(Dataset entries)

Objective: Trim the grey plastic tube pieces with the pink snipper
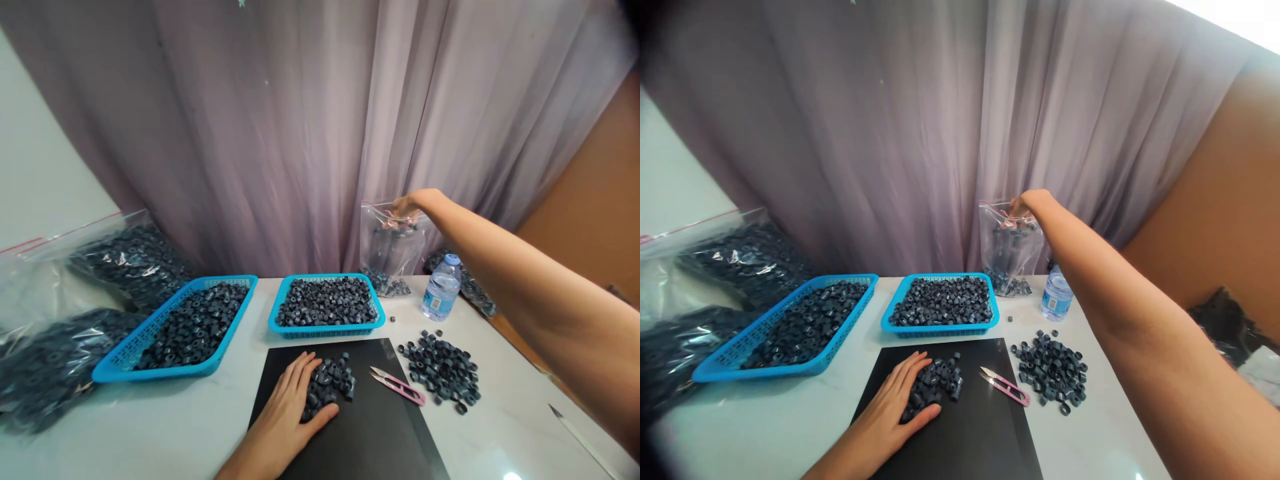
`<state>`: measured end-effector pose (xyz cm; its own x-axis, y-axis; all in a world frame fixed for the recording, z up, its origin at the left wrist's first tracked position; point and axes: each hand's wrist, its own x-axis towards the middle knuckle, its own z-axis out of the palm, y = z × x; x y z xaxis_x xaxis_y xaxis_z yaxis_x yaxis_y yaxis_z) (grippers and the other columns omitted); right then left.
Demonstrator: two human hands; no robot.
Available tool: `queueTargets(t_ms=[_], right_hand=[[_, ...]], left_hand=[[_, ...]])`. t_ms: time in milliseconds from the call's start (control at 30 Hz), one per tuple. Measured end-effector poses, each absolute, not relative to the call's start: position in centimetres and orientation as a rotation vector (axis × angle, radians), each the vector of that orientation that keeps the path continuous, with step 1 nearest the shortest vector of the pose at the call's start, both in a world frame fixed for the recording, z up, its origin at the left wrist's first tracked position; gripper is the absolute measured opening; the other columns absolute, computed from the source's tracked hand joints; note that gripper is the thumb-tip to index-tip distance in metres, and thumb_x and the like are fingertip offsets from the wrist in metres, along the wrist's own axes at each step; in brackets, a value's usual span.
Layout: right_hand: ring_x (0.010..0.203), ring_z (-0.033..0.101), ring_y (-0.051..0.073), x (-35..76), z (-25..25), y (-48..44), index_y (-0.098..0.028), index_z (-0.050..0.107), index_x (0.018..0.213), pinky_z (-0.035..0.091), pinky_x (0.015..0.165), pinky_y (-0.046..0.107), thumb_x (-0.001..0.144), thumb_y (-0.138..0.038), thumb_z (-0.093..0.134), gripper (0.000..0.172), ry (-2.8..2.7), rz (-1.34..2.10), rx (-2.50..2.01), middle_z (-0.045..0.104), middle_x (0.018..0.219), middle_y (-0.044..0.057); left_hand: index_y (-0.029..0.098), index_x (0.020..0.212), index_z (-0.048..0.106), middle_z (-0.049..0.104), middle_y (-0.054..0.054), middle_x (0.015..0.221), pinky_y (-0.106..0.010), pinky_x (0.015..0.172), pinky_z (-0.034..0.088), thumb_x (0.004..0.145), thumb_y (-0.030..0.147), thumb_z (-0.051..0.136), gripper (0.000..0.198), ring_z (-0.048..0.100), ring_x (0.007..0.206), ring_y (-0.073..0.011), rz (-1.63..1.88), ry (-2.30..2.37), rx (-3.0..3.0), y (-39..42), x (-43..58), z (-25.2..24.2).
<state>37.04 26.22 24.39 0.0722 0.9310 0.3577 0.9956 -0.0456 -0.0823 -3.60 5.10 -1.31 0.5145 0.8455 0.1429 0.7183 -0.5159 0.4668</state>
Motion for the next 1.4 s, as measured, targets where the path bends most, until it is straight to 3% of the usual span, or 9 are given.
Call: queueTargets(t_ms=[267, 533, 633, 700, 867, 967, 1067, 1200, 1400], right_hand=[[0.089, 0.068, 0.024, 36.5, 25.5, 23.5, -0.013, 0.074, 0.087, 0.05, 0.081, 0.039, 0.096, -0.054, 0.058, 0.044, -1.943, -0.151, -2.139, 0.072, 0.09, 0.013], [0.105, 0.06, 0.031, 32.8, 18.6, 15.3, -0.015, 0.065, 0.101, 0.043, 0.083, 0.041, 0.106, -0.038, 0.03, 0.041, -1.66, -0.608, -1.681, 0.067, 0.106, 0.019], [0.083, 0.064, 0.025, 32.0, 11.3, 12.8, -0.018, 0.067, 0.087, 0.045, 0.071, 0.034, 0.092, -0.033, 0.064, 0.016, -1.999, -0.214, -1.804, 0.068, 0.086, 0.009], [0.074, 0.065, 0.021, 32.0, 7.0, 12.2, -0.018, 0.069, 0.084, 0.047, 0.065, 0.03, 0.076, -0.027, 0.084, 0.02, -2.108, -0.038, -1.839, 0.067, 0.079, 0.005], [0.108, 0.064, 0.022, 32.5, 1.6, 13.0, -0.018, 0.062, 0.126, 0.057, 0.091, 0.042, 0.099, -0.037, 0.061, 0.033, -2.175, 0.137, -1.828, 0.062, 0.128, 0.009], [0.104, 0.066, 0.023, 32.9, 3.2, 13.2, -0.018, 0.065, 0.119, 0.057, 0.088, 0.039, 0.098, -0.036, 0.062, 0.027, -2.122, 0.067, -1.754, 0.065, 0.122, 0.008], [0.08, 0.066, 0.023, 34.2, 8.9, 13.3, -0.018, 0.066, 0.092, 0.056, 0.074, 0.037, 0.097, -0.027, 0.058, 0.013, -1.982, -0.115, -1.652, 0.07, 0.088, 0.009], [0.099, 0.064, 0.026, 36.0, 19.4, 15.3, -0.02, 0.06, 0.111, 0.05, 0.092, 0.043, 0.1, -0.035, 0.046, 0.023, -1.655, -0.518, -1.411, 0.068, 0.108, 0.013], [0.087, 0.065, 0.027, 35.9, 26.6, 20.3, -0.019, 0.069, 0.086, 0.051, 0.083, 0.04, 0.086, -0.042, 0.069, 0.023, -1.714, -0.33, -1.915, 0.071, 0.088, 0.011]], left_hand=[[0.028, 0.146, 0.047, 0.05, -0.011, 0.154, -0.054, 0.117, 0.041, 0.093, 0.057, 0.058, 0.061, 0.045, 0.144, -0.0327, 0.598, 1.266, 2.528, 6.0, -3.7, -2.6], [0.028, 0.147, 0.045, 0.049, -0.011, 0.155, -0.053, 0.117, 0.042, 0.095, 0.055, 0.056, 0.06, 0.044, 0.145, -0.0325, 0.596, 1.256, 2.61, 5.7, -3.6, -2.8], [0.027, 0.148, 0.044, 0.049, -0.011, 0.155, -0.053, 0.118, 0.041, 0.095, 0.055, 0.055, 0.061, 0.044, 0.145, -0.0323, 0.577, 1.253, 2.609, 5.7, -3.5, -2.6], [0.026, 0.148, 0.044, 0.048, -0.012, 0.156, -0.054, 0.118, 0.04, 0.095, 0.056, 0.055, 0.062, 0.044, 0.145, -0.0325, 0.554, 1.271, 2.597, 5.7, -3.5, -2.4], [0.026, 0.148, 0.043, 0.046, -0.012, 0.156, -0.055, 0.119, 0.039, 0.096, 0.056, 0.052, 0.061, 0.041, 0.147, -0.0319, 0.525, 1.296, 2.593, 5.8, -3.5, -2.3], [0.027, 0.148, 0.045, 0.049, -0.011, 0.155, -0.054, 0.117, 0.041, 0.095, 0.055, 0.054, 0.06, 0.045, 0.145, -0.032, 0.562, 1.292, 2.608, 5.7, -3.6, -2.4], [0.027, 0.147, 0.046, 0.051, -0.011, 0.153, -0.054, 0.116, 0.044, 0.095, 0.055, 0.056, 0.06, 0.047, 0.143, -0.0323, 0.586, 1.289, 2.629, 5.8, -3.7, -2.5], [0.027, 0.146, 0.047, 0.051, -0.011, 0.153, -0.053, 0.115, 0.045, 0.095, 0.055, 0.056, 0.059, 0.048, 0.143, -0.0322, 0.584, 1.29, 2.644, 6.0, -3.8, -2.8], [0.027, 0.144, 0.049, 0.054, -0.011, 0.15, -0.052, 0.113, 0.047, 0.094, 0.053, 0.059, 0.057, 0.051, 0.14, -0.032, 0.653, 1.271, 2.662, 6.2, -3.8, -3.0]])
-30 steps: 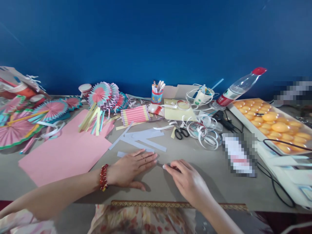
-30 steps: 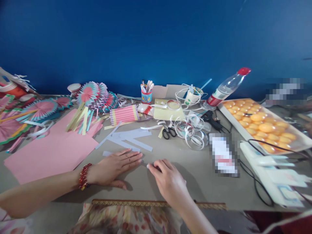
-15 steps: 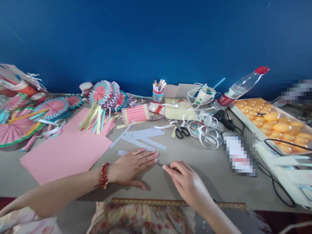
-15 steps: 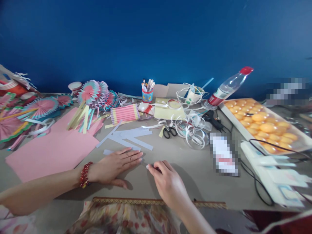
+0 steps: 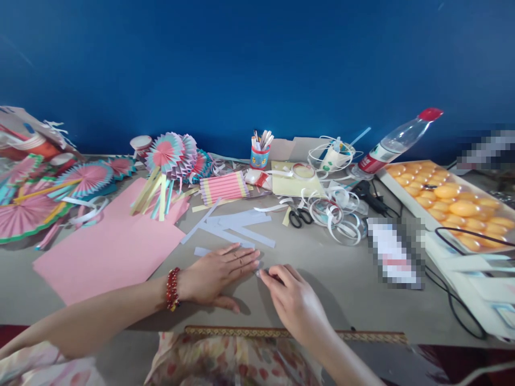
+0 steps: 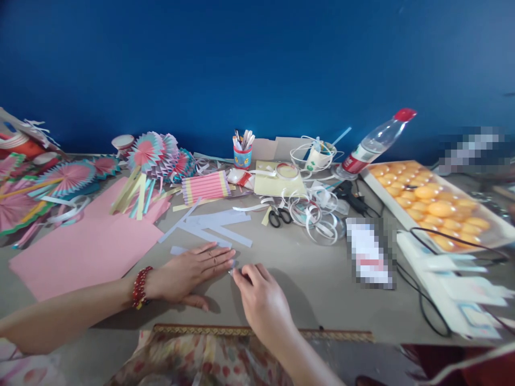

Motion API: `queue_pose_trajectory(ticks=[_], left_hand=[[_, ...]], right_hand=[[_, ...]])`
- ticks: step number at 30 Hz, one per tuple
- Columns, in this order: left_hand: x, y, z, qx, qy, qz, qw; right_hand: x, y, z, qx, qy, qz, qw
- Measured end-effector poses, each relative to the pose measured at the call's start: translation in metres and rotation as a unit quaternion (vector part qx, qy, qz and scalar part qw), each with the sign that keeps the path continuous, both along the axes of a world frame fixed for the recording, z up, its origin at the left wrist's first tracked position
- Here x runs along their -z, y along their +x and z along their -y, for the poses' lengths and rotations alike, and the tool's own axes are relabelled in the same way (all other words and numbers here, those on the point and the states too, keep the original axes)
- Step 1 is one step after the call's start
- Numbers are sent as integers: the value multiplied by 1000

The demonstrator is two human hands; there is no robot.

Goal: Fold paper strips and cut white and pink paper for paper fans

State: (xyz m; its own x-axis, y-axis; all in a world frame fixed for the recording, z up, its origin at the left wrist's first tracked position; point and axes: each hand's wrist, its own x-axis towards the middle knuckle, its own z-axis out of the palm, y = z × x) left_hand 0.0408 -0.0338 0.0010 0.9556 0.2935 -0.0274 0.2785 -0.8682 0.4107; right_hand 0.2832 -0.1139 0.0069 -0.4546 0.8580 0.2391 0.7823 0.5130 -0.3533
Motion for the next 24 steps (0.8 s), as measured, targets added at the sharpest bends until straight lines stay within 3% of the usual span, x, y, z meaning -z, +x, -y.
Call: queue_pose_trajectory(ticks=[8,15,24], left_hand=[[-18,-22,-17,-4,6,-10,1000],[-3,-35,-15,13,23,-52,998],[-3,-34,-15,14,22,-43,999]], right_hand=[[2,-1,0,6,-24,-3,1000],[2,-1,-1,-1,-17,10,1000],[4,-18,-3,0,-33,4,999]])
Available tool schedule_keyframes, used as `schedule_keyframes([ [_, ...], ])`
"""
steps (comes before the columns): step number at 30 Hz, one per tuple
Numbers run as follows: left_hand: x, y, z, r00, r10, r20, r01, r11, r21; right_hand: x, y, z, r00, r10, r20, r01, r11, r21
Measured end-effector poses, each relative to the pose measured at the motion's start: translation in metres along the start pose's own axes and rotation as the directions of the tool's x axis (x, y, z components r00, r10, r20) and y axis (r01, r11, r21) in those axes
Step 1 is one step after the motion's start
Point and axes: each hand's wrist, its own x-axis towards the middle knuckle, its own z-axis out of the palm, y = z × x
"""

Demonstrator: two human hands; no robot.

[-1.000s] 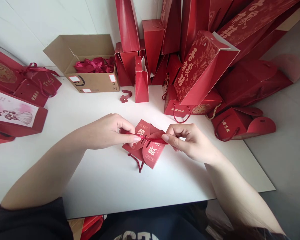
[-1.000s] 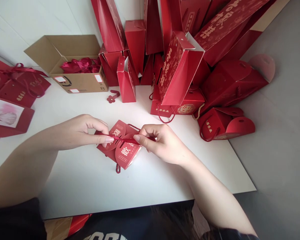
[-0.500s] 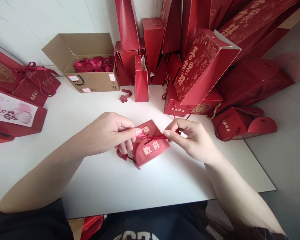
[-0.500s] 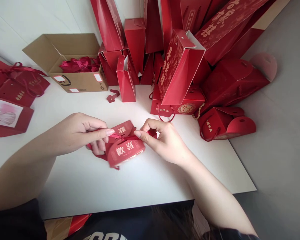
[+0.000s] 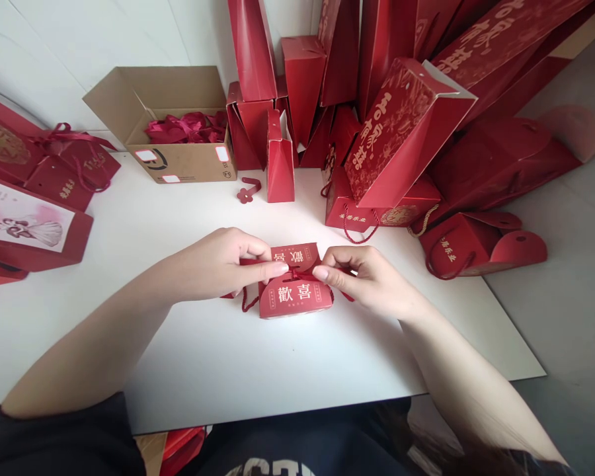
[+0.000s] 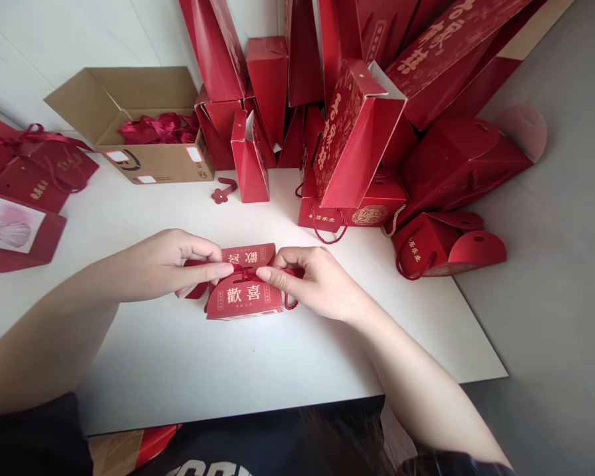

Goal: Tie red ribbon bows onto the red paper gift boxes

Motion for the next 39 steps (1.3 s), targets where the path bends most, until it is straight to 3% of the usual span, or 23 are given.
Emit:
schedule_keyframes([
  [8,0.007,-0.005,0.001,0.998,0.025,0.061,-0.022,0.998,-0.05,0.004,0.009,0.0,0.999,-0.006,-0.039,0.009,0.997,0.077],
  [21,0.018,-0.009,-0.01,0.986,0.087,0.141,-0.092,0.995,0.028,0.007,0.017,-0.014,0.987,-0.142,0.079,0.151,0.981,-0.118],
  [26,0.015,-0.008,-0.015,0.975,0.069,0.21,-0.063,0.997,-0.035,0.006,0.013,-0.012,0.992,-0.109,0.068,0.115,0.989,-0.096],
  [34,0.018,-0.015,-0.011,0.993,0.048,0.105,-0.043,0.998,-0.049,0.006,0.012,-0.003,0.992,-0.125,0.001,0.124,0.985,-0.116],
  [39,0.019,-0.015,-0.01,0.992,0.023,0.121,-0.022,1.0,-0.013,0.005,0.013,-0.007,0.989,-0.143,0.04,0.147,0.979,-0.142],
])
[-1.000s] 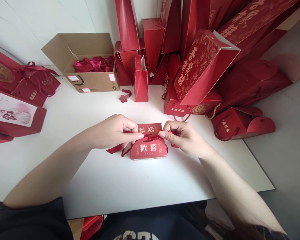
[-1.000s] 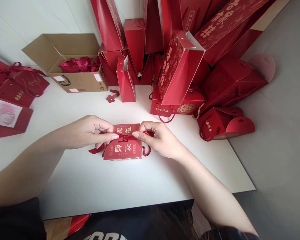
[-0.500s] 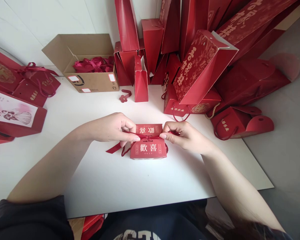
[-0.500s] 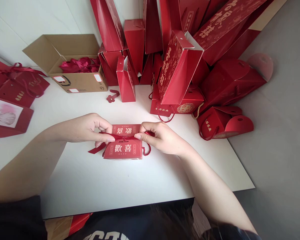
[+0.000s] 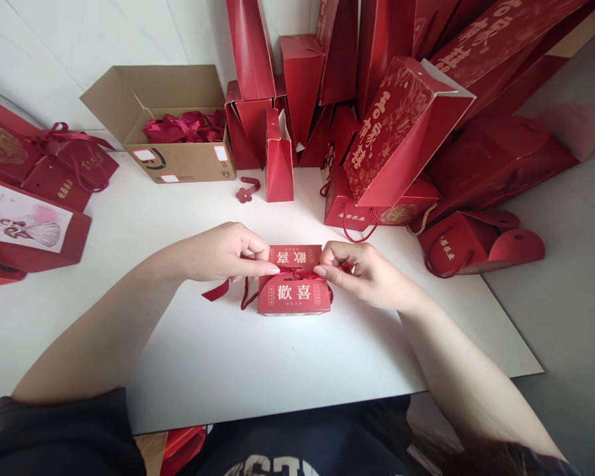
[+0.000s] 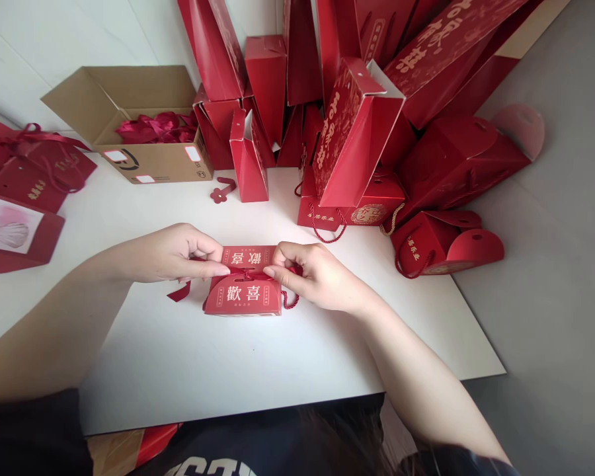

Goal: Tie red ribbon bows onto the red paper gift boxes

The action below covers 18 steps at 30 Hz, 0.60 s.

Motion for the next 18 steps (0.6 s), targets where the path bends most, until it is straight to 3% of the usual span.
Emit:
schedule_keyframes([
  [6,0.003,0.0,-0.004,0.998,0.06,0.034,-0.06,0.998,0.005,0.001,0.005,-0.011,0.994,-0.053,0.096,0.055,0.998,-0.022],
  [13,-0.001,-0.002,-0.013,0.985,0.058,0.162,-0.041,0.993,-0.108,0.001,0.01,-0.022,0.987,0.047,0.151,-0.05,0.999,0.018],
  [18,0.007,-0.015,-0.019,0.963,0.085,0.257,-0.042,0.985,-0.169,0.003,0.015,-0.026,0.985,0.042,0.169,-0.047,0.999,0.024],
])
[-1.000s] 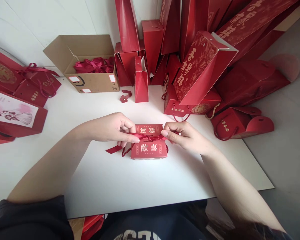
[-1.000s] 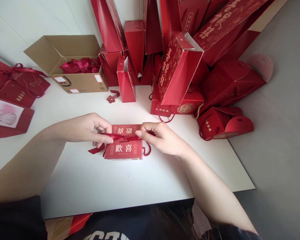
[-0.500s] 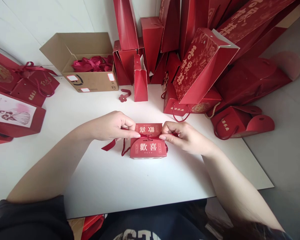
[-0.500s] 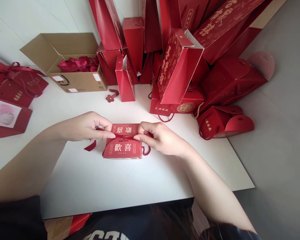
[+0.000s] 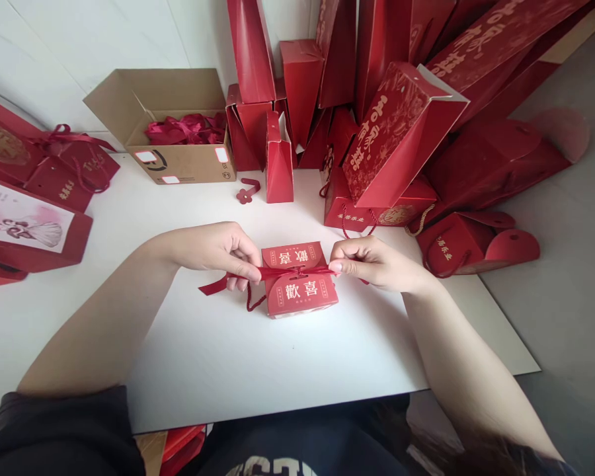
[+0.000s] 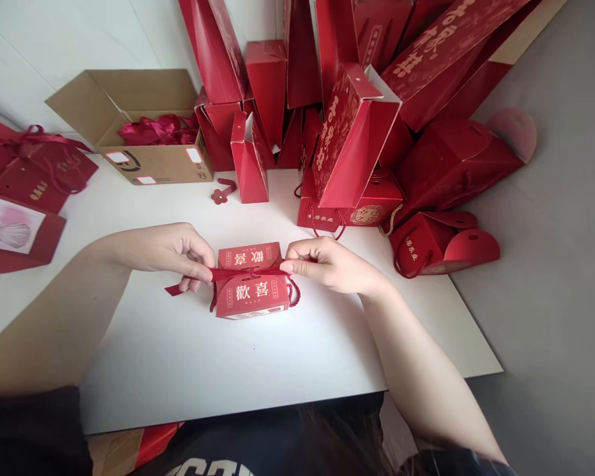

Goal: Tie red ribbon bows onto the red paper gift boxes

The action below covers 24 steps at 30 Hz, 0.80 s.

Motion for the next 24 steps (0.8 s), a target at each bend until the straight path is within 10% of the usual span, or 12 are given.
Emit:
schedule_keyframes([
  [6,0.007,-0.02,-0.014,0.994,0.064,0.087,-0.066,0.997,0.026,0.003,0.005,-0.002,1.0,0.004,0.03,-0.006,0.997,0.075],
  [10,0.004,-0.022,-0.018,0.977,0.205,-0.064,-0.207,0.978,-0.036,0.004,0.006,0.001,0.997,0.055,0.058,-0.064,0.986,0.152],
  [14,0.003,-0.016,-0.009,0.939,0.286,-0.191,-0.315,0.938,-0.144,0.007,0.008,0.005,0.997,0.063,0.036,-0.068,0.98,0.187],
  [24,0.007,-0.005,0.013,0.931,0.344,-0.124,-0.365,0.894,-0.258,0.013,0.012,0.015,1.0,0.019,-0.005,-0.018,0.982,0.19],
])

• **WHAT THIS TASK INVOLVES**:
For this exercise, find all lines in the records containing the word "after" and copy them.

• **RESULT OF THE EXERCISE**:
- Step 1 is one step after the call's start
Step 1 is one step after the motion's start

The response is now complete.